ASSIGNED TASK:
Reproduce every line of the listing exactly.

====================

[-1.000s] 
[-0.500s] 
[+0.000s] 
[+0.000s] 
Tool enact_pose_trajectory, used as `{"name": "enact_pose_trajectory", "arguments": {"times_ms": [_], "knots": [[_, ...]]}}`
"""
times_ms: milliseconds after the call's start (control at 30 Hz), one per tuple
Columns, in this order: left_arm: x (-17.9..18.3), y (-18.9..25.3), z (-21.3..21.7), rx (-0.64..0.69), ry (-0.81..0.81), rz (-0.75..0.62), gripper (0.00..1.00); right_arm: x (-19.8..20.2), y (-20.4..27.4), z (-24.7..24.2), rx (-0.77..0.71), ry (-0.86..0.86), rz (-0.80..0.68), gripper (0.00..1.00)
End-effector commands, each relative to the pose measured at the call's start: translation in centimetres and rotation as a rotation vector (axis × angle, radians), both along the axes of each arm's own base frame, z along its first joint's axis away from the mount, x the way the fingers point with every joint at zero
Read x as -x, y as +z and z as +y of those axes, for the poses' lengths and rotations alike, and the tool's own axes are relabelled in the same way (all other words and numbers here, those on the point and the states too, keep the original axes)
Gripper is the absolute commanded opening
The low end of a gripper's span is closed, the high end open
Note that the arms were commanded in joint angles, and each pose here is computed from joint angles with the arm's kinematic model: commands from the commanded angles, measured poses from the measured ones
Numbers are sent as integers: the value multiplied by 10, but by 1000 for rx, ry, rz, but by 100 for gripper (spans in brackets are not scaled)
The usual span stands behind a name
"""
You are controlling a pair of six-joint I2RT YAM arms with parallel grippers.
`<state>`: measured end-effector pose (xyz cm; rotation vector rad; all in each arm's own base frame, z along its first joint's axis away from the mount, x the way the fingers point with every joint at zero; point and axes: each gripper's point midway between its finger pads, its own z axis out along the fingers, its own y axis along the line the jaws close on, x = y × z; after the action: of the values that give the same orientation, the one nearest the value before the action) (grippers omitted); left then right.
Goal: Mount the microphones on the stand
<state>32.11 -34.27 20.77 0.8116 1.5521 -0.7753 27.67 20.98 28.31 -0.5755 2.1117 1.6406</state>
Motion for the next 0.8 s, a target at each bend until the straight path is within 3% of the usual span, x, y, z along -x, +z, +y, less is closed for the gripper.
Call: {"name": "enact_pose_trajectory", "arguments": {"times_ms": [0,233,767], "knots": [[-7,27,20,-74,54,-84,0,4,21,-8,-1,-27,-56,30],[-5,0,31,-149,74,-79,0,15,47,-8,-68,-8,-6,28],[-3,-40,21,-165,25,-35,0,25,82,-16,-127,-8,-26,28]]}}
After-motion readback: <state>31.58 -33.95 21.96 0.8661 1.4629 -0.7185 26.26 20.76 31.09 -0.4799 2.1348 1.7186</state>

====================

WRITTEN SOLUTION:
[-1.000s] 
[-0.500s] 
[+0.000s] 
[+0.000s] 
Tool enact_pose_trajectory, used as `{"name": "enact_pose_trajectory", "arguments": {"times_ms": [_], "knots": [[_, ...]]}}`
"""
times_ms: milliseconds after the call's start (control at 30 Hz), one per tuple
Columns, in this order: left_arm: x (-17.9..18.3), y (-18.9..25.3), z (-21.3..21.7), rx (-0.64..0.69), ry (-0.81..0.81), rz (-0.75..0.62), gripper (0.00..1.00); right_arm: x (-19.8..20.2), y (-20.4..27.4), z (-24.7..24.2), rx (-0.77..0.71), ry (-0.86..0.86), rz (-0.80..0.68), gripper (0.00..1.00)
End-effector commands, each relative to the pose measured at the call's start: translation in centimetres and rotation as a rotation vector (axis × angle, radians), both along the axes of each arm's own base frame, z along its first joint's axis away from the mount, x the way the fingers point with every joint at zero
Read x as -x, y as +z and z as +y of those axes, for the poses' lengths and rotations alike, and the tool's own axes are relabelled in the same way (all other words and numbers here, those on the point and the states too, keep the original axes)
Gripper is the absolute commanded opening
The low end of a gripper's span is closed, the high end open
Note that the arms were commanded in joint angles, and each pose here is computed from joint angles with the arm's kinematic model: commands from the commanded angles, measured poses from the measured ones
Numbers are sent as integers: the value multiplied by 10, but by 1000 for rx, ry, rz, but by 100 for gripper (spans in brackets are not scaled)
The usual span stands behind a name
"""
You are controlling a pair of six-joint I2RT YAM arms with parallel grippers.
`<state>`: measured end-effector pose (xyz cm; rotation vector rad; all in each arm's own base frame, z along its first joint's axis away from the mount, x the way the fingers point with every joint at zero; point and axes: each gripper's point midway between its finger pads, its own z axis out along the fingers, its own y axis along the line the jaws close on, x = y × z; after the action: of the values that give the same orientation, the one nearest the value before the action) (grippers omitted); left then right.
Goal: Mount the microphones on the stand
<state>32.11 -34.27 20.77 0.8116 1.5521 -0.7753 27.67 20.98 28.31 -0.5755 2.1117 1.6406</state>
Motion for the next 0.8 s, a target at each bend until the straight path is within 3% of the usual span, x, y, z along -x, +z, +y, less is closed for the gripper.
Call: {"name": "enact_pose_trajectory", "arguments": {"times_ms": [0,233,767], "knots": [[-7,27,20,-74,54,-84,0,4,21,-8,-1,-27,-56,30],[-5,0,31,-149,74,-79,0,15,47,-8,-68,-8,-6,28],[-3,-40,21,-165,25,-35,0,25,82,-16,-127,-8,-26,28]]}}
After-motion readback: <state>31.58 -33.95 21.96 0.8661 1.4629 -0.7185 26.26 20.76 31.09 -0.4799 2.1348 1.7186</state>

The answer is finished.